Em quarto lugar, se cometeu um atentado, na pessoa de Marielle Franco, contra a democracia, no holocausto de 46 mil votos. Em quinto lugar, o assassinato, por sua ousadia bem meditada, cuidadosamente calculada, destinou-se a infundir terror de massa, um elemento novo, na cena do crime, isto é, na cena da segurança do Rio. (Mas ninguém cogita em aplicar aqui a Lei do Terrorismo, LEI Nº 13.260, DE 16 DE MARÇO DE 2016)
O que esse exímio planejador não contava é que a política do assassinato só cabe, só é eficaz, no submundo confinado em que suas forças estão habituadas a se impor à bala. Fora daí, a política pode falar mais alto. E o fato de o Brasil inteiro ter se levantado em solidariedade a Marielle Franco mostra o fracasso dos cálculos do assassino. Não importa, é claro, se algum dia o executor que puxou o gatilho será apanhado. Pode até mesmo já ter sido eliminado. O importante é que o efeito de terror despertou uma onda de indignação e resistência. Essa já é a vitória da vida contra a morte.
Por trás disso tudo, levanta a cabeça o espectro da boçalidade sem limites. Essa cidade que precisa do turismo porque quase não tem mais nada, dá ao mundo o espetáculo do pavor e da violência ano após ano. Não há verão em que a truculência não promova as correrias na Zona Sul, simplesmente porque não querem que adolescentes negros dos confins da cidade tomem um ônibus e sejam visto na praia. Para o turista, essa tolice é dispensável, porque ele está bem informado de que a maioria da população do Rio é negra e parda.
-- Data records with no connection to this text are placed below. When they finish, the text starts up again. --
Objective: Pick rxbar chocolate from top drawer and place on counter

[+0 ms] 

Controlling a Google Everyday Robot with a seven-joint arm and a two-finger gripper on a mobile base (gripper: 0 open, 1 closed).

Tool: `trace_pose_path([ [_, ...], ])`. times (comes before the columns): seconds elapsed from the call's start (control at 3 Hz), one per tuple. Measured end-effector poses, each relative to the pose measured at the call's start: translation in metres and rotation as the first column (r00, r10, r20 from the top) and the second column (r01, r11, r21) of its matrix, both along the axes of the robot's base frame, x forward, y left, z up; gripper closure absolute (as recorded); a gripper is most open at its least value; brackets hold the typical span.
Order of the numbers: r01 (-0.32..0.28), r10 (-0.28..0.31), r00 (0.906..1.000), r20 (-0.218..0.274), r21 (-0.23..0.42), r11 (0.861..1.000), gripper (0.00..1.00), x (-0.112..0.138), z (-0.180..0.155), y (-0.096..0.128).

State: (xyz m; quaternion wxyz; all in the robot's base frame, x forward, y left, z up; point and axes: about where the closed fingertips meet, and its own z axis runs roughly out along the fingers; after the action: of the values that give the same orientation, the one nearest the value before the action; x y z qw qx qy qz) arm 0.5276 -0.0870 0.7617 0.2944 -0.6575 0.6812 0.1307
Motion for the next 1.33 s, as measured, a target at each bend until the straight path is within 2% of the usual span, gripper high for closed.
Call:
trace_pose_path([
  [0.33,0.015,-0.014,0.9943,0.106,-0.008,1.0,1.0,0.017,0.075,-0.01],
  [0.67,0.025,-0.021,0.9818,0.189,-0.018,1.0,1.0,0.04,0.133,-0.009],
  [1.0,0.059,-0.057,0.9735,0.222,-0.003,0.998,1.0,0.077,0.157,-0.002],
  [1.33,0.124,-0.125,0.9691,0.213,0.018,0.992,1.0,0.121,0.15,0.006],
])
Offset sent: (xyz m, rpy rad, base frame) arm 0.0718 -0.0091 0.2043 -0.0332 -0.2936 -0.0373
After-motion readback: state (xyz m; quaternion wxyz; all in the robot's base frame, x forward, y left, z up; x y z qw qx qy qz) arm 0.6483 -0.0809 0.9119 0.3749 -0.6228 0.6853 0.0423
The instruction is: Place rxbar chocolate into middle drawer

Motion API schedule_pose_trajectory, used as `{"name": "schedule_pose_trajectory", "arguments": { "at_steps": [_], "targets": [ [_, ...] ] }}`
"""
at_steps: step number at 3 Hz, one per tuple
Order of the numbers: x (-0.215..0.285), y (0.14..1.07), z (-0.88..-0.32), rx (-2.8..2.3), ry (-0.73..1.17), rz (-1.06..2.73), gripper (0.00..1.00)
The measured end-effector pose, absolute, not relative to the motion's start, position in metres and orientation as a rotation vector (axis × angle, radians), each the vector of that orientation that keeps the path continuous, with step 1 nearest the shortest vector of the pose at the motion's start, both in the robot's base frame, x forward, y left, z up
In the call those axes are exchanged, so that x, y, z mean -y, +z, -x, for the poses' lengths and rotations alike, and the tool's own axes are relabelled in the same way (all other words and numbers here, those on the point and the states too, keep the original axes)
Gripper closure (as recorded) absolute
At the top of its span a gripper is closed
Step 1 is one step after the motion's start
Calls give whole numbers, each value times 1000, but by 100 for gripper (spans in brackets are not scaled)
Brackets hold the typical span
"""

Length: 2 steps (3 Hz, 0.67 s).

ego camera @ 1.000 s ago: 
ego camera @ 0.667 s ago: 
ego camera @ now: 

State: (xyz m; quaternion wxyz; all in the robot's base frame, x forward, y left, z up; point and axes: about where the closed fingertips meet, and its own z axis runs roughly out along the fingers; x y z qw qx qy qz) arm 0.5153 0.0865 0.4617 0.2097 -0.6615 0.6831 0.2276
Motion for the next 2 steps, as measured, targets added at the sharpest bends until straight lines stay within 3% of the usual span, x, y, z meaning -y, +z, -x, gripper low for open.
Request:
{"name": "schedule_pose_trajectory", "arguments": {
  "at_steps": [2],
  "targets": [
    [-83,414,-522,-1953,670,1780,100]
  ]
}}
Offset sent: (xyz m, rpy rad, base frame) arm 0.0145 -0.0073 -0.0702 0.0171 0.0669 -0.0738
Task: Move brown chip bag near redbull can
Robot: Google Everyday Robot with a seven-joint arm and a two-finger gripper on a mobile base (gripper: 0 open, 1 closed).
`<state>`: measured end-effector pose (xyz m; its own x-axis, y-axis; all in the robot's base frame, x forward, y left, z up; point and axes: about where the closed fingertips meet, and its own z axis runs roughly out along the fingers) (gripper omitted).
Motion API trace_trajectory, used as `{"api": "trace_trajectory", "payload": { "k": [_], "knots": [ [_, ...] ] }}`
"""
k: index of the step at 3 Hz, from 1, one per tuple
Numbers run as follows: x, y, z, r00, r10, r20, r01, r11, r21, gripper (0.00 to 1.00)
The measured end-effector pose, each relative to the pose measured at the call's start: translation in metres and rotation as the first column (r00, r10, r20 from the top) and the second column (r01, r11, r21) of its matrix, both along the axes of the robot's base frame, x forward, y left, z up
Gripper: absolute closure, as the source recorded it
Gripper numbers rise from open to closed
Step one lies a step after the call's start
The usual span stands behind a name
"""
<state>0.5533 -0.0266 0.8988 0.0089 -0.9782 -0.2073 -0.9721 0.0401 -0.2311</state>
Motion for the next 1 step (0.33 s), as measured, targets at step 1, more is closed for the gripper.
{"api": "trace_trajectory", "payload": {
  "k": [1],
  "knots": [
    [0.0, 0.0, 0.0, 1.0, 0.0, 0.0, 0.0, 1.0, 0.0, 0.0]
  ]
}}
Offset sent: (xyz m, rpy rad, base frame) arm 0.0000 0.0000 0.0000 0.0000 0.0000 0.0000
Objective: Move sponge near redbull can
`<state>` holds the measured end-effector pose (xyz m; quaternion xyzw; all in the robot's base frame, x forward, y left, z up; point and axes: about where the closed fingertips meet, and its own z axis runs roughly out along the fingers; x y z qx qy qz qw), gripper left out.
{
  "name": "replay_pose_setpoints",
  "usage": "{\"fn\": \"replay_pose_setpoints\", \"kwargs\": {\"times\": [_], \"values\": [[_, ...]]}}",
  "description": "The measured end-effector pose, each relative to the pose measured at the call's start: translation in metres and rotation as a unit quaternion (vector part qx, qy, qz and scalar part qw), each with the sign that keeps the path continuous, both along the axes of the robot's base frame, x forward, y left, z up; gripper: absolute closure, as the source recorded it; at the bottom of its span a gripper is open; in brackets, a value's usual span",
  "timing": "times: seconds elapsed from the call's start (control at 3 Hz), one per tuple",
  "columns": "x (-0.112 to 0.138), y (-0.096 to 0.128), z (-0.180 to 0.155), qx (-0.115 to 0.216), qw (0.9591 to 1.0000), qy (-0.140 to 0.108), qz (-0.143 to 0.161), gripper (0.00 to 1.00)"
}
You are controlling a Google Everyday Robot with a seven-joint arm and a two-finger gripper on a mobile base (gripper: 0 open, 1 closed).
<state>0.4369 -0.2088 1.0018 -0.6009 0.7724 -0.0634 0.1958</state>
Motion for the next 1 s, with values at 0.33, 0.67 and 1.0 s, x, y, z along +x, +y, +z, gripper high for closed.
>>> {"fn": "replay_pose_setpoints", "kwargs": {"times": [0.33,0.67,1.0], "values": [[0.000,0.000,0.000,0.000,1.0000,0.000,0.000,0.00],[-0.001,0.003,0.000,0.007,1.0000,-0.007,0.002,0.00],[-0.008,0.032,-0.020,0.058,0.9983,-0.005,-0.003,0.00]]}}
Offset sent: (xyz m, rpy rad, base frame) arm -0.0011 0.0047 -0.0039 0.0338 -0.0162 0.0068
Mas para o brasileiro inseguro da sua cor ‘branca’, o exercício dessa perseguição anual tem serventia, traz prazer e conforta.
Enquanto isso ocorre, uma cidade com uma enorme orla marítima, conhecida no mundo inteiro por sua incomparável beleza natural, fica em 88ª lugar entre as cidades do mundo mais visitadas, recebendo, mesmo com um crescimento de 12,6% no turismo, devido aos Jogos Olímpicos, apenas 2.3 milhões de turistas em 2016. Compare-se com Paris, que recebeu 14.4 milhões, Londres, que teve 19.2 milhões e Hong Kong, com 26.5 milhões.
Enfim, a bestialidade da violência, que é um fato político antes de tudo, serve de vitrine para debilitar o turismo, e, junto com ele, muitas outras atividades econômicas que viriam junto. O efeito disso é a ampliação da miséria pelo desemprego, o subemprego e a favelização. O que deságua nos verdadeiros campos de concentração desterritorializados, apátridas, sem justiça nem lei, em que todas as forças organizadas da violência, com ou sem o monopólio do estado, podem dar livre curso às suas iras alucinadas.
Era contra isso que Marielle lutava, sem carro blindado e sem ignorar onde pisava, afinal seu trabalho de mestrado versava exatamente sobre as orgias de violência institucional nas favelas – UPP – A favela reduzida a três letras: uma análise da política de segurança pública do estado do Rio de Janeiro. Heróis são os que vivem para a luta e, sobretudo, os que morrem pela luta. Da favela da Maré até a universidade, da graduação ao mestrado, da massa anônima até a posição de quinta maior votação para a Câmara da cidade do Rio de Janeiro. O intenso brilho do heroísmo de Marielle iluminará as gerações de Marielles que estão à caminho. Nenhum silêncio se fará ouvir, muito pelo contrário. Sua voz não se calará tão cedo.